What the task asks —
Within the material below, find each line bearing the word "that" and present it.

--- Available data ---

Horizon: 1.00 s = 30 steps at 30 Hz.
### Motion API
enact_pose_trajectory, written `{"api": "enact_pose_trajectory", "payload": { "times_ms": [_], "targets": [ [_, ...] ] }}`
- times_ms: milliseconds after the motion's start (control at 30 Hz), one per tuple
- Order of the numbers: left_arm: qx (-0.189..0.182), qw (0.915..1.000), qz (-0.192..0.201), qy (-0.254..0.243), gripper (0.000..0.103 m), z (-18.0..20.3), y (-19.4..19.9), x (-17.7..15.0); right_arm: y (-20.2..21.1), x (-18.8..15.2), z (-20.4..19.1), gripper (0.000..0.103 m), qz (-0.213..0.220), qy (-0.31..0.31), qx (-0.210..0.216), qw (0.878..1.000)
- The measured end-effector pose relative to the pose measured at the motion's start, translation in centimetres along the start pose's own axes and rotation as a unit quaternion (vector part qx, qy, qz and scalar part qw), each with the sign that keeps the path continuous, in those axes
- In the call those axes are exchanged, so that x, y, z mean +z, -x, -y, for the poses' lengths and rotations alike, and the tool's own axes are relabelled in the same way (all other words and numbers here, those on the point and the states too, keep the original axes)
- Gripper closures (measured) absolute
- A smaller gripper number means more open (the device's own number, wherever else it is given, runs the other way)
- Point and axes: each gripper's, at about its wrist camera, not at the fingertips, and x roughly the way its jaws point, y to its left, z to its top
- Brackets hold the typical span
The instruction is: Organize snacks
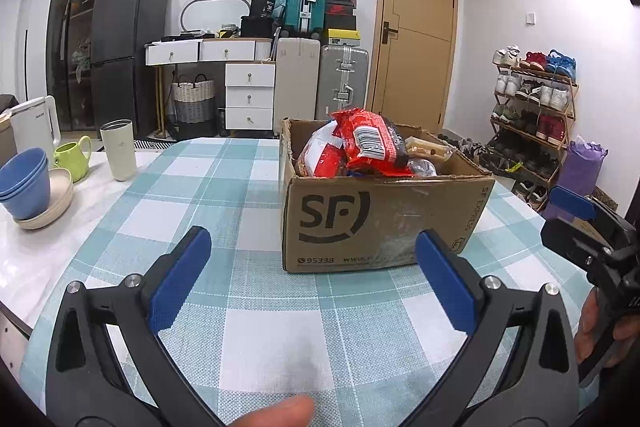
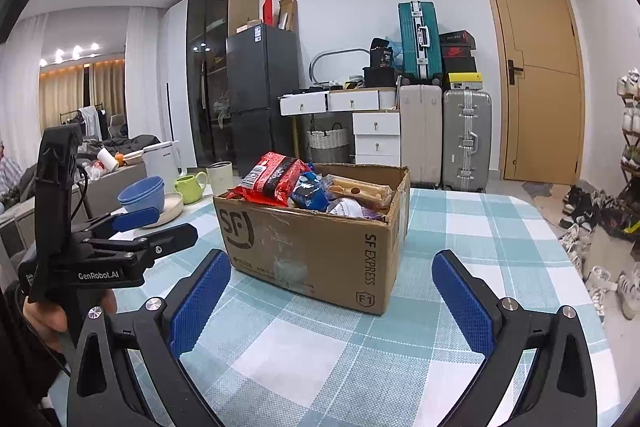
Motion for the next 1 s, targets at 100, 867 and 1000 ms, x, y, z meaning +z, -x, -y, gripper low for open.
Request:
{"api": "enact_pose_trajectory", "payload": {
  "times_ms": [100, 867, 1000],
  "targets": [
    [0.001, 1.0, 0.003, 0.005, 0.001, -0.23, 0.04, 0.05, 0.09, -0.09, -0.46, 0.001, 0.003, 0.012, -0.002, 1.0],
    [0.001, 1.0, 0.005, 0.001, 0.001, -0.02, 0.22, -0.48, -0.67, -0.31, -0.03, 0.001, -0.003, 0.004, 0.004, 1.0],
    [0.0, 1.0, 0.006, 0.001, 0.001, -0.01, 0.22, -0.47, -0.63, -0.32, -0.04, 0.001, -0.003, 0.005, 0.005, 1.0]
  ]
}}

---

Answer box —
- The measured end-effector pose relative to the pose measured at the motion's start, translation in centimetres along the start pose's own axes and rotation as a unit quaternion (vector part qx, qy, qz and scalar part qw), each with the sign that keeps the path continuous, in those axes
- In the call those axes are exchanged, so that x, y, z mean +z, -x, -y, for the poses' lengths and rotations alike, and the tool's own axes are relabelled in the same way (all other words and numbers here, those on the point and the states too, keep the original axes)

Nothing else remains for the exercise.